I've been waiting for the DataGrid to show its face amongst the WPF community and now it has. Xceed has done a great job in providing folks the ability to have data grids housed inside WPF applications.

I'm not entirely sure how they did it specifically, but my theory would be that it's probably a display list of items, and maybe it's 20 at a time (20, 40, 100 etc). In each list item, there is most likely a cell renderer, in which you the developer could have your pick / choice of how an individual cell could be rendered. So for alternating rows you may choose a different texture or style to accommodate this and so on. Then as you scroll down, it's refreshing the 20 rows of cells only (appearing to scroll). That would be my theory anyway.

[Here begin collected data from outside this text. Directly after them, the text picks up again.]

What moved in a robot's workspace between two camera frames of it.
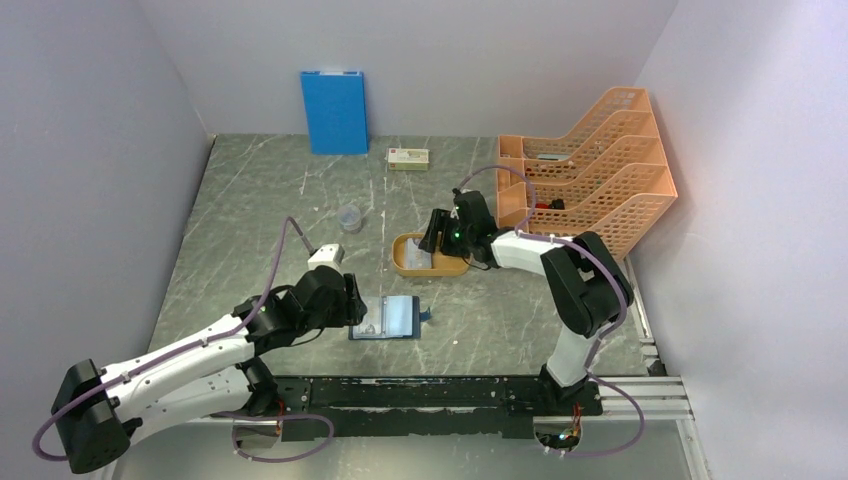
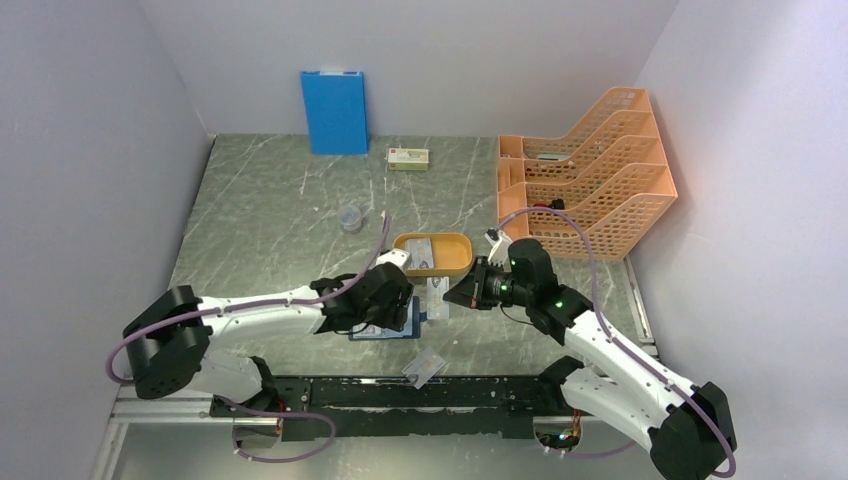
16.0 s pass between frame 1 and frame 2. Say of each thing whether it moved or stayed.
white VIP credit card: stayed
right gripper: moved
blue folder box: stayed
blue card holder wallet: stayed
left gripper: moved
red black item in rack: stayed
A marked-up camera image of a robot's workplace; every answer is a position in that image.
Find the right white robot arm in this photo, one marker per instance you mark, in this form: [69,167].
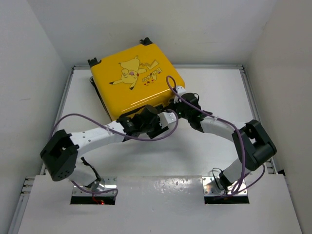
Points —
[252,143]

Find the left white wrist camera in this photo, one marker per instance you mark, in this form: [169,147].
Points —
[166,118]

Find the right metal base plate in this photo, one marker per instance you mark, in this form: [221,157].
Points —
[212,188]

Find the yellow suitcase with grey lining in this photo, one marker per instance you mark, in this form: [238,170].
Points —
[133,78]

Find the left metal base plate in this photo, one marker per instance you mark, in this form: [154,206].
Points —
[106,187]

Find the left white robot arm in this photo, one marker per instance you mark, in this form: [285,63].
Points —
[63,154]

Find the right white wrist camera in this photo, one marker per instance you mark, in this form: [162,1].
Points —
[180,90]

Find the metal base plate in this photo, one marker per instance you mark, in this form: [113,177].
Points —
[212,188]
[106,187]

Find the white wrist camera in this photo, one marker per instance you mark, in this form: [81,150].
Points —
[166,118]
[180,90]

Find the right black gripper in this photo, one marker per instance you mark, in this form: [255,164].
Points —
[172,105]

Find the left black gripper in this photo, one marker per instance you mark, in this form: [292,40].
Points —
[158,129]

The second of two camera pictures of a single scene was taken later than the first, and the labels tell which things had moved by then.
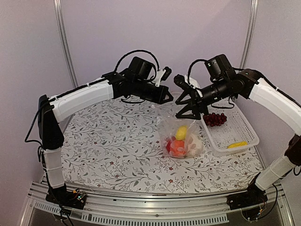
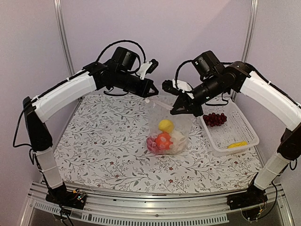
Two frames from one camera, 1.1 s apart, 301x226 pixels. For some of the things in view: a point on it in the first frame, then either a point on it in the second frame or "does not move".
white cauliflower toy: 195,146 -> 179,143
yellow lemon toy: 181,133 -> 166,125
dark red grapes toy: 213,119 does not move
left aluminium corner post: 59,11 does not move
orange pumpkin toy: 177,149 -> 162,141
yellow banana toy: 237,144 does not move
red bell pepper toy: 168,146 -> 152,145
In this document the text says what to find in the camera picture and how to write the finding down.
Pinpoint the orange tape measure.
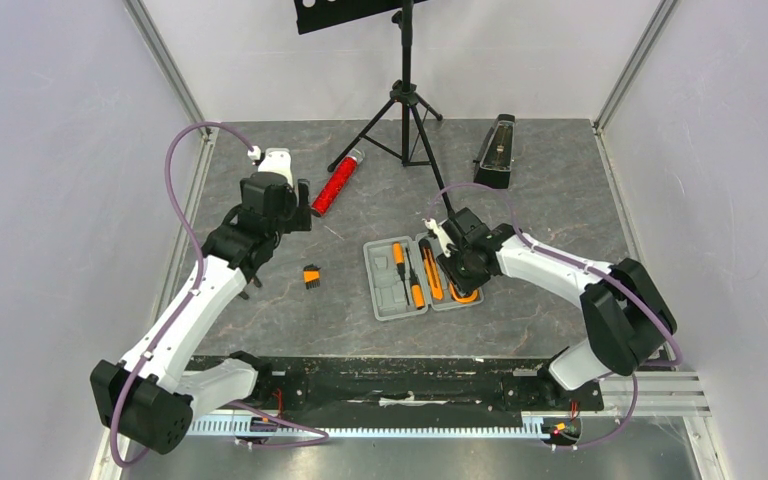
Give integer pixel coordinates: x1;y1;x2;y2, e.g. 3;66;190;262
448;283;480;304

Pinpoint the orange black utility knife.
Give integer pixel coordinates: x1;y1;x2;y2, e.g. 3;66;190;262
419;239;444;301

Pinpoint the orange handled screwdriver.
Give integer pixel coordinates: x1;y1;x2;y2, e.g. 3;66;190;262
407;253;425;310
391;242;410;305

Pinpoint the grey plastic tool case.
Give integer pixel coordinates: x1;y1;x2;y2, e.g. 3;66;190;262
362;233;484;322

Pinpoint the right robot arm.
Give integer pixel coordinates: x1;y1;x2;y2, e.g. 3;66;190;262
424;208;677;408

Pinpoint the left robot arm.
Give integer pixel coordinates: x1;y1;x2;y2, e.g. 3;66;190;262
90;173;312;454

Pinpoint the red glitter tube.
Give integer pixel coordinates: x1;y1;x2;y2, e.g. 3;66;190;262
311;149;364;217

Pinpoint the orange hex key set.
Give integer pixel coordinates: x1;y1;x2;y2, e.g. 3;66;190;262
302;264;321;290

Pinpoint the black metronome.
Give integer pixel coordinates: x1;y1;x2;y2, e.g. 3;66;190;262
473;114;516;190

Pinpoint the black tripod stand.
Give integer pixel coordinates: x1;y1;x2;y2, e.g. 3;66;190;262
327;0;446;190

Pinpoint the black perforated stand plate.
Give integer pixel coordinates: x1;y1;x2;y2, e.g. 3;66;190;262
293;0;423;35

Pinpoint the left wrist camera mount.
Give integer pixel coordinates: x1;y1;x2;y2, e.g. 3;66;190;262
247;146;294;187

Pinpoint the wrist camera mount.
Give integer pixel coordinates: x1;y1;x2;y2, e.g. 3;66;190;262
423;218;454;258
247;146;294;187

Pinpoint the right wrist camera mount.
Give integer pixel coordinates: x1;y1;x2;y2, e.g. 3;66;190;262
423;218;454;258

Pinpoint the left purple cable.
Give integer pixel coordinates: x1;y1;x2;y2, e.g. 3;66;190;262
108;121;331;469

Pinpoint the purple cable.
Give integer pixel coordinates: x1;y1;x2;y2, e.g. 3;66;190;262
108;121;331;469
426;183;685;452

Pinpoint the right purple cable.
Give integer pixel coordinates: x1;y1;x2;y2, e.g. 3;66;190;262
426;183;685;452

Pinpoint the grey slotted cable duct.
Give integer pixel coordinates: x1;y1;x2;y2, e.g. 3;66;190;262
188;412;550;440

I know in the FLEX world of things, putting together a DataGrid component is no easy thing, but WPF and FLEX have a lot in common when it comes to this, so if you're looking to build your own DataGrid, it may pay to observe and analyse how other technologies are doing it. At the same time, remember that it's sleight of hand when dealing with large datasets. In that, you could have say 1 billion rows of data ready to be served inside a DataGrid and to do this you simply decrease the scroll thumbnail, and allow the user to scroll down (all the while each increment it moves up and down is hyper sensitive based on the data amount). As the user scrolls down, they are essentially moving through partitions of data inside your persistence layer (MS SQL, ORACLE etc) and you're only asking for around 100 rows of data at time. So it appears there are large amounts of data, but its sleight of hand.

That's the theory anyway. Great work Xceed!

Comments

  • Anonymous
    January 27, 2007
    The comment has been removed

  • Anonymous
    January 27, 2007
    Sorry I meant the code behind that Tag. In that if you wanted to go beyond just simple data grid, then it's quite complex tag to understand. CellRenderer's only go so far Mesh :) (I'm praising FLEX btw, so chill, in that the DataGrid tag was pretty cool tag all said and done in the way it has been assembled. Many have tried to go down that path, but the Flex Framework has done an alright job in terms of starting points. I've had to monkey with it more to get large datasets in place, that or tree based views in datagrid that adhere to skinning, but thats cool, as I went off the reservation). WPF on the other hand, can learn some lessons from FLEX DataGrid and maybe even some of the .NET versions or (insert other language here).

  • Anonymous
    January 27, 2007
    I was all psyched to view this but I only have .Net 2.x.  Why not drop a WPF/e version up?   That uses just an active x plugin?  I really thought I could view it.

  • Anonymous
    January 27, 2007
    Time and two hands :) I'm heading to Seattle (next week) to TechReadyR4, where I am looking to get more hands on with the MS HQ folks on WPF/E and WPF. So I'm hoping to pump out some WPF/E demo's and I'll add the DataGrid to the list as in theory, it should be quite dooable but I'm still playing catchup and theories are all I have at the moment.